When you shop online, you can have multiple browser windows up at once to see if the low, low price on one site happens to be lower, lower on another. It’s so easy to make sure you’re getting the best deal around.

Also, let’s be honest: It can be pretty tempting in the heat of the moment in an outlet store to get swept up into all those slashed prices. And sometimes you end up walking out with a double-decker toaster oven, three off-white sweaters, and a Halloween costume for a cat . . . when you don’t even have a cat.

This is impulse buying at its best. (Or should that be worst?) Listen. Buying things you don’t need just because they’re on sale isn’t money-saving. It’s money-wasting.  

Is the Quality the Same?

Next, let’s talk about what you’re paying for. Because sometimes cheap means cost—and sometimes it means quality.

Pro: Some outlet stores offer the exact same products, brands and quality of regular-priced stores. Maybe they had an overstock situation. Maybe the item is now off-season. In these cases, you can get a discounted, high-quality item!

Cons: On the other hand, sometimes the big brands are pumping out product lines specifically for their less expensive locations. They know you aren’t planning to pay full price here, and they often don’t stock the full quality product.

Also, the items might be at the outlet store because they’re flawed in some way. This could be a great deal for you—if you spot the problem, can fix it, and know you’ll still save money in the end.

But we stuck this in the con side of things here because it is something you need to be aware of and can mean extra work.

Is It Worth the Drive?

Let’s wrap up our pros and cons list by talking about transportation.
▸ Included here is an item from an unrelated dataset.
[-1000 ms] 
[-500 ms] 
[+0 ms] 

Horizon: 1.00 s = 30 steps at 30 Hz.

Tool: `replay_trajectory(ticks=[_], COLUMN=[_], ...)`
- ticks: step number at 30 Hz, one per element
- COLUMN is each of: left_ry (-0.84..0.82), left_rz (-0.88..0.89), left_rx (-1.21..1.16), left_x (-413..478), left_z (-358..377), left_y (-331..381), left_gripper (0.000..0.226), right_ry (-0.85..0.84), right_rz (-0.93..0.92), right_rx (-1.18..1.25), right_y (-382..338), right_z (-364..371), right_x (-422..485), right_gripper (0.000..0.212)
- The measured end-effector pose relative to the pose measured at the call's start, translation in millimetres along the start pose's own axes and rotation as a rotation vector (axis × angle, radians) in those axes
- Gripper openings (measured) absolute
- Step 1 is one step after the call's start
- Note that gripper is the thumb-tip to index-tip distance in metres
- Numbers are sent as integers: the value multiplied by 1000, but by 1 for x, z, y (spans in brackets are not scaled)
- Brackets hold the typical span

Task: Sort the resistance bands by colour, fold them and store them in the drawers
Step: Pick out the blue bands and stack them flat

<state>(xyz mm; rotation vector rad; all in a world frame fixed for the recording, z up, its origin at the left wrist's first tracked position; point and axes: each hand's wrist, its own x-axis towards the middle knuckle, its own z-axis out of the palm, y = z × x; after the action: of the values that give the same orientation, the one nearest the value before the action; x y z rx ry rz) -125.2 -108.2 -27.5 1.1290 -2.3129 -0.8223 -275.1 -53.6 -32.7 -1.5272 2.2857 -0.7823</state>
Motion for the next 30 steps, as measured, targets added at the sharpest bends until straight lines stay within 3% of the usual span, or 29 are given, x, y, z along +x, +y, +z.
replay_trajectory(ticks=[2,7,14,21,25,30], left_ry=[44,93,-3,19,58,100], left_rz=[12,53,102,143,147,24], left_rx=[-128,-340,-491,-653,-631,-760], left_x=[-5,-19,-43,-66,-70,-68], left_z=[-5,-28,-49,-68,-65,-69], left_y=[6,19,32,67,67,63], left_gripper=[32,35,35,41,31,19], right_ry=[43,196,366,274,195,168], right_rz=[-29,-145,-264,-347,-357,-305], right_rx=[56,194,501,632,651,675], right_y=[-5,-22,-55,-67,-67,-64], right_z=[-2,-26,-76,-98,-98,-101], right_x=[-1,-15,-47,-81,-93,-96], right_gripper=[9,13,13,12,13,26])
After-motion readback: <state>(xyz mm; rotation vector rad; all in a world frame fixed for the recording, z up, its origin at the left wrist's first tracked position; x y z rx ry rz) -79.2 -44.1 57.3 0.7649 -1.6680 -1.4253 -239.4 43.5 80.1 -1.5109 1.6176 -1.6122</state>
Pro: Outlet malls have come and gone with popularity. Used to be, you had to drive to nearly the middle of nowhere to find one. Then they moved to more popular bustling city locations. Now, they’re kind of dying off again.

If an outlet mall is near where you’re already going to be, then an extra five minutes to that parking lot is no big deal.

Cons: Making a five-hour drive to hit up a bunch of outlet malls, though? Not your best money-saving move.

For one, gas is expensive. So any savings you rack up at the store could be a wash (or a loss) after you consider what you spent driving there.

For two, after such a long drive, you might feel pressured to buy more because, after all, you went to a lot of effort to get there!

Either one of these cons can mean you’ll spend far more money than you’ll save.

How to Really Save at Outlets:

So, if you’ve weighed the pros and cons of outlet shopping and you’ve decided it’s a good money-saving move for you, use these three tips to make sure you’re saving:  

1. Price Check

Even though you’re in a physical store, get out your phone and do some price checks on items to see if they’re actually the best deal.

2. Make a Shopping Plan

Don’t hit store after store aimlessly looking for a deal—any deal. That’s how you’re spend too much on things you don’t even need.

Before you go to an outlet store (or really, before you go to any store), have a plan or list of what you’re looking for. And stick to it! Don’t get sucked into the retail therapy comfort of the moment. Stay accountable to your plan.

3. Set a Spending Limit (aka Budget)

One of the best ways to make sure you aren’t overspending at outlets is to set a spending limit—aka make a budget! Decide up front and on purpose how much you’ll spend on all the outlet shopping for the day.

When you reach the limit—stop buying. In fact, stop shopping! Don’t even walk in the doors.

If part of the fun for you is buying random sale items and you don’t want to make a shopping list—you can still stay on target. Just create a budget line for how much you’ll spend. And don’t go over!

The truth is, a budget is your BFF when it comes to saving money. That’s true at outlet stores, grocery stores and every single place you spend your money. Because a budget is a plan for all the money you make, give, save and spend. Every single month.

Speaking of budgeting, you should try EveryDollar. It’s free! And you don’t even have to drive forever or look through a million racks for hours to get it. Download it to your phone today, set up your budget, and make a plan for your money. That’s the kind of deal we can always get behind.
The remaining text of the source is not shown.